As per Wikipedia: ( which of course is TRUE )
‘Mass affluent and emerging affluent are marketing terms used to refer to the high end of the mass market. It is most commonly used by the financial services industry to refer to individuals with US$100,000 to US$1,000,000 of liquid financial assets,[1] although the exact definition varies. It is also used by marketers of consumer products to refer to consumers with an annual household income of about US$75,000 and up ( or in Westchester County $300 and up). Mass affluent consumers are an important target market for sellers of affordable luxuries.”
In more understandable terms, the Mass Affluent is the growing sector of the economy that watches their money although spends when they need or want to. They can afford extra perks, if they are enticed to pay more for a better experience.

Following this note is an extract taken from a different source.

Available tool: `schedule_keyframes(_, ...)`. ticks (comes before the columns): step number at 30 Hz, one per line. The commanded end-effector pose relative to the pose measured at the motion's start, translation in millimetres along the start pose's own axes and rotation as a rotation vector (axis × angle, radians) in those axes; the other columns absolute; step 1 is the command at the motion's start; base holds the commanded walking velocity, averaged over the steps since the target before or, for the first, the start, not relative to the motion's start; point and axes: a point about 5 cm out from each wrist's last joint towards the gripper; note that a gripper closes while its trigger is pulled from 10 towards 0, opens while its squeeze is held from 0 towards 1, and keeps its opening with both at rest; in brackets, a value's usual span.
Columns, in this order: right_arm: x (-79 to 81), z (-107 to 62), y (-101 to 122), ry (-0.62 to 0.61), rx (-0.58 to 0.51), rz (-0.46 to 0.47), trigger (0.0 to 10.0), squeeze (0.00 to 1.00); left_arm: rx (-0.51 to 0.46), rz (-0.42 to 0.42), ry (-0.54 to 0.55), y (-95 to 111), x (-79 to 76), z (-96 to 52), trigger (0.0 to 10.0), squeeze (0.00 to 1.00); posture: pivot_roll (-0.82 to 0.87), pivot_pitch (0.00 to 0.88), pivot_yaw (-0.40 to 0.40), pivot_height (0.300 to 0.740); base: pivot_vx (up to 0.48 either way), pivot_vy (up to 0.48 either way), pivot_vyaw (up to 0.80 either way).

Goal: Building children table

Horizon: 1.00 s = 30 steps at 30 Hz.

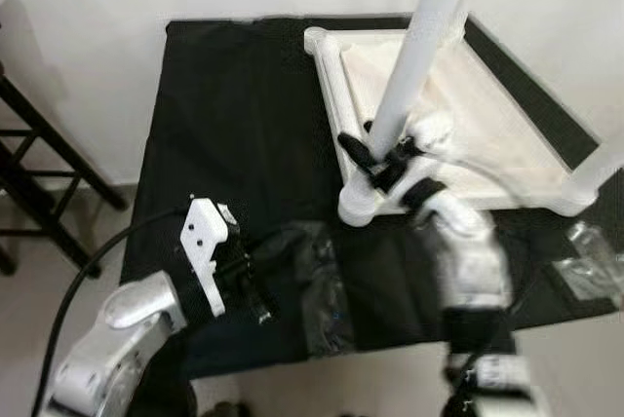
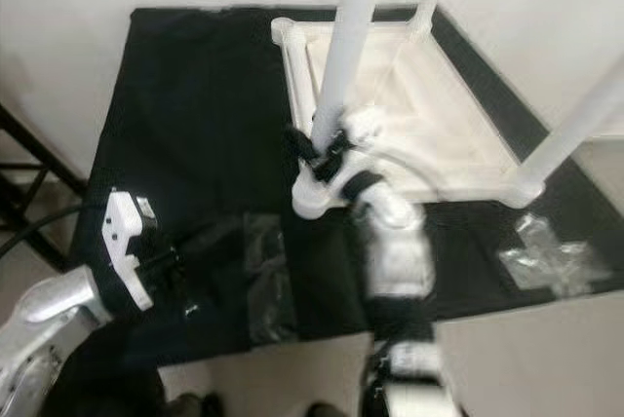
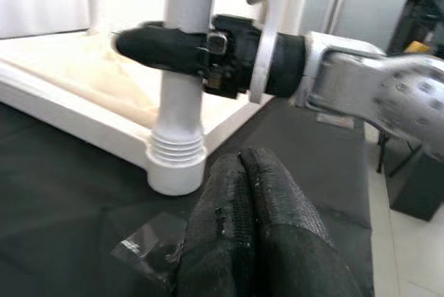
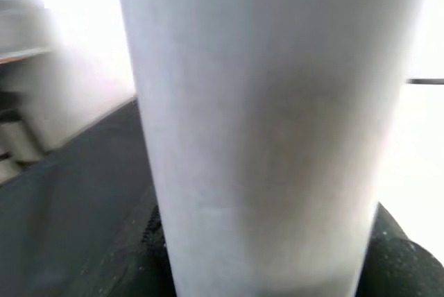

- A ski resort offers a lift ticket and then a premium lift ticket for $15 more to let people buy for fresh tracks entry 1/2 hour before the lifts open. It’s a minimal cost for them and great return on the investment.
- IMG direct, online trading, ran a campaign to encourage clients to take a reasonable amount, that they weren’t saving currently, and deposit it into their trading account – $100 per month for four months – for a $50 payback incentive (credit in their account or a check sent).
In both these scenarios the concept of a marginal investment (perceived as acceptable) is done through the offering a betterment oto something they are already buying. Grow your business through giving back to your customers.
Now that you understand quickly the concept of the ‘Mass Affluent’ category and one approach marketing to them, analyze your business offerings for your affordable luxuries and market them!